Several justices picked up on that theme during arguments, with Justice Brett Cavanaugh asking whether such an increase in IHS spending would ultimately hurt the overall program.

“Because Congress couldn’t cut without changing the rules, mandated spending, right, so it’s going to have to come out of the other discretionary funding?” Kavanaugh asked.

But Justice Ketanji Brown Jackson asked if the government could not simply renegotiate its treaties with the tribes in such a situation.

“If costs go up, which seems to be a big concern of yours, you explored with Judge Cavanaugh where the cuts might come from,” Jackson said. “But I wonder if there’s anything that precludes renegotiating the contracts in light of potential cost escalations of the nature you’re talking about.”

The government said the added costs could ultimately range from $800 million to $2 billion, a number the tribes said was “out of thin air” and that Judge Neil Gorsuch appeared skeptical of.

Gorsuch also questioned the government’s claim that a ruling in favor of the tribes would open the door to the potential for non-Native Americans to receive IHS-funded health care, something attorneys for both the San Carlos Apaches and the Northern Arapahos have strongly denied .
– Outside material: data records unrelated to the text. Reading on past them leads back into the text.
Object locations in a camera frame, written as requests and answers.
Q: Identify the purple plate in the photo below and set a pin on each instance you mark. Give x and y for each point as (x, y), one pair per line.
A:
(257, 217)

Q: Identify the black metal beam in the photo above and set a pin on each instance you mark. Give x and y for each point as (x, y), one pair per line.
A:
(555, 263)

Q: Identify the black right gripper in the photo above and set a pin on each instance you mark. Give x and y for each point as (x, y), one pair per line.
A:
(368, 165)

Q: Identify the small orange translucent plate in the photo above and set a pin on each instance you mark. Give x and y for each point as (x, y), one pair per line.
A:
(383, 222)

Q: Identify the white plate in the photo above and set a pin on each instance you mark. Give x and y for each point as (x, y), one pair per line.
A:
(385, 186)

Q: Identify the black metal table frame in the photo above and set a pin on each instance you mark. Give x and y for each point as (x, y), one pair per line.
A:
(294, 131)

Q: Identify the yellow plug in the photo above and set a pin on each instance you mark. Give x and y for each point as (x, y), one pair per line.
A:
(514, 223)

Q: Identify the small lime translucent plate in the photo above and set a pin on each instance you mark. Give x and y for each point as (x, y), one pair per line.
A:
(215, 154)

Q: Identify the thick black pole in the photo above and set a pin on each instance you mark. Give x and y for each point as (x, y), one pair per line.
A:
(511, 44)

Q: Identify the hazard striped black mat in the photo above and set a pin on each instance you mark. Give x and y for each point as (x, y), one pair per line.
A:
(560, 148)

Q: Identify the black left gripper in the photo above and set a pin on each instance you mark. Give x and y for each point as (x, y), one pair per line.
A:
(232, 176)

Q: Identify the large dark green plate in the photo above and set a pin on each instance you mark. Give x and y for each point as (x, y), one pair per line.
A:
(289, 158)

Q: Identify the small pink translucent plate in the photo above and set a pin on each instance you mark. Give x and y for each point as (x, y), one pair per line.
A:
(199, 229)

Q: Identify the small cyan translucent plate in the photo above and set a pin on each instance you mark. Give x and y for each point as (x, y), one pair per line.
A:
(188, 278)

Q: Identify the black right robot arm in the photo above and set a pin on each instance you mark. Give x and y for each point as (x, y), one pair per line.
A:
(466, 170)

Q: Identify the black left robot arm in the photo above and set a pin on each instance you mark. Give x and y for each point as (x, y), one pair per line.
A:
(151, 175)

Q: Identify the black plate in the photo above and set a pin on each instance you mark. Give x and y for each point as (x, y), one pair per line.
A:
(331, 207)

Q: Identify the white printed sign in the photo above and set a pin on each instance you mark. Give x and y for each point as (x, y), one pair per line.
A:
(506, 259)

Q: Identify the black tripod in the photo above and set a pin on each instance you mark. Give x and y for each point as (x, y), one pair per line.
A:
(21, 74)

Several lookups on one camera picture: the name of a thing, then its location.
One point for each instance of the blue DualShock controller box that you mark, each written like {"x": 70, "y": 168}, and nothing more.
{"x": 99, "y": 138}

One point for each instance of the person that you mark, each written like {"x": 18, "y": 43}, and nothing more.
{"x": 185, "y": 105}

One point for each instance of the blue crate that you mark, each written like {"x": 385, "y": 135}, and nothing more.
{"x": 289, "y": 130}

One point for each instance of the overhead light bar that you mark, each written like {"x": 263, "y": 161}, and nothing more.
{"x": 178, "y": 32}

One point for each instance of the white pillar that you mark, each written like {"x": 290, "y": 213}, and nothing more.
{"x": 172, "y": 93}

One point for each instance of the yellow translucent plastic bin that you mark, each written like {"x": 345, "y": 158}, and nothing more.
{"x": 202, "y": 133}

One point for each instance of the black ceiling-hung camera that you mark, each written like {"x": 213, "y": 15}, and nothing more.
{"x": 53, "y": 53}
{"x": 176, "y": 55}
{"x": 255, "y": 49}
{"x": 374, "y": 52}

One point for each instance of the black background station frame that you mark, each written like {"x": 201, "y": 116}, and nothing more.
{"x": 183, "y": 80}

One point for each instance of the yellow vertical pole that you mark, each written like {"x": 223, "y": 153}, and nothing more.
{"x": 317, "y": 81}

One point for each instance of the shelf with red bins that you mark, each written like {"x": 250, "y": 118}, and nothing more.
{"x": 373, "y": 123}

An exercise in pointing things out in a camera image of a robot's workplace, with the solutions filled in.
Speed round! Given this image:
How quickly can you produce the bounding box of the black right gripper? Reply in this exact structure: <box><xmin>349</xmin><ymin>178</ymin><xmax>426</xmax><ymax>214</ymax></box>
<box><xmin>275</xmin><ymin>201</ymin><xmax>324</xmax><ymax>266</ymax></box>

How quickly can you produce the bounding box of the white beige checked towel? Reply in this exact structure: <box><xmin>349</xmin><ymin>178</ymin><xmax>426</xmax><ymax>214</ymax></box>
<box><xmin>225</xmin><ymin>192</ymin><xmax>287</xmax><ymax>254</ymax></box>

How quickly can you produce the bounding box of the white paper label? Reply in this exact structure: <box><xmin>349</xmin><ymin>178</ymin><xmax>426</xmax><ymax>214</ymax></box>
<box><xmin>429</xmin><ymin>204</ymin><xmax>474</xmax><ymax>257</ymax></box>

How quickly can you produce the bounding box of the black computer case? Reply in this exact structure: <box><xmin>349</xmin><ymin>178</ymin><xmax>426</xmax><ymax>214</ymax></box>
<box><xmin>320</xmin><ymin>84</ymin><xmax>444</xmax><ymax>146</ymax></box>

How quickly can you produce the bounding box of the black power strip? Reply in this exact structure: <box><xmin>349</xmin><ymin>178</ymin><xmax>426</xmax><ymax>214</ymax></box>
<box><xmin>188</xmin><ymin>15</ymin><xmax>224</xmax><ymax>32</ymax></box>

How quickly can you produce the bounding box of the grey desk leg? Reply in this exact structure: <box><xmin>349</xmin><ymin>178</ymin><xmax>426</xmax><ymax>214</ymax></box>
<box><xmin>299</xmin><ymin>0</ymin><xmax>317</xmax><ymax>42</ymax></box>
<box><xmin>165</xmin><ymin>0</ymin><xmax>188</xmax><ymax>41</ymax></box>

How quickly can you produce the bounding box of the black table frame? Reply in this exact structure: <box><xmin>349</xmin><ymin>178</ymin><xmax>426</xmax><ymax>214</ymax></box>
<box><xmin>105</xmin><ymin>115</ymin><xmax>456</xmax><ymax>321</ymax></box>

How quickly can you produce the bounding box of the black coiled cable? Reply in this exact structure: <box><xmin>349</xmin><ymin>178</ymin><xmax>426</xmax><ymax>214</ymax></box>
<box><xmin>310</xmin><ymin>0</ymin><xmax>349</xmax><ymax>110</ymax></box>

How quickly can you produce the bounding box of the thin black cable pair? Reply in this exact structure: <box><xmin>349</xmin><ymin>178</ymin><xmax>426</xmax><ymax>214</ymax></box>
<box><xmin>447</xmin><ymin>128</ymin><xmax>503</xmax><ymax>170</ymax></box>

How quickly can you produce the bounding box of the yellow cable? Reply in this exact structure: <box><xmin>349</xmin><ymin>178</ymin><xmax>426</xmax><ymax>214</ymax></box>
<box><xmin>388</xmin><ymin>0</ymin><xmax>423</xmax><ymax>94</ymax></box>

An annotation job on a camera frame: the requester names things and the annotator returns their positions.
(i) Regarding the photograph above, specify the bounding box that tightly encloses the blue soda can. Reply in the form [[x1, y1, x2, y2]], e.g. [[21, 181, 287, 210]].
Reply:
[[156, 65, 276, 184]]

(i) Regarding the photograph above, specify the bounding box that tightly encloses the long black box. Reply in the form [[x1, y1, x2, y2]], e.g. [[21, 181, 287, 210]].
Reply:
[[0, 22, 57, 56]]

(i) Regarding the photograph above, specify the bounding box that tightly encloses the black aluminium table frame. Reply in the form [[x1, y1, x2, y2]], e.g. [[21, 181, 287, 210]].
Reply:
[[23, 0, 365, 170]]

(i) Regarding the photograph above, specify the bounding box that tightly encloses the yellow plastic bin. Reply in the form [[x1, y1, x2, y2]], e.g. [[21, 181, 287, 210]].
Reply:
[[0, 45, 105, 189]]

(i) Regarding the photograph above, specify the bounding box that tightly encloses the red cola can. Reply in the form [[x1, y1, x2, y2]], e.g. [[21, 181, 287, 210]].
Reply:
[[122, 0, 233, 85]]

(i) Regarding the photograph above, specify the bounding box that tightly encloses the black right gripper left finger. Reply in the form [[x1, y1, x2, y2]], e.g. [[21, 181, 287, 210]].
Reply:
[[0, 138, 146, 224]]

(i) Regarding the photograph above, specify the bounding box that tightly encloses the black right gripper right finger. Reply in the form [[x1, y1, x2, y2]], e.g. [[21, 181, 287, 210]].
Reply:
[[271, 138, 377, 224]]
“You raised the specter that they would expand their programs to help non-Indians,” Gorsuch said. “Maybe they are free to do that – you’re right – by law. But in terms of contract support services that will be required to be paid for by the government, it appears to be limited.

Gorsuch also pointed to larger stakes in tribal health care, which he says has been long underfunded.

“There’s not enough money even to provide health care for the Indians on the reservations, and in many cases you’re working out of dilapidated old buildings. That’s what we’re really talking about,” he said.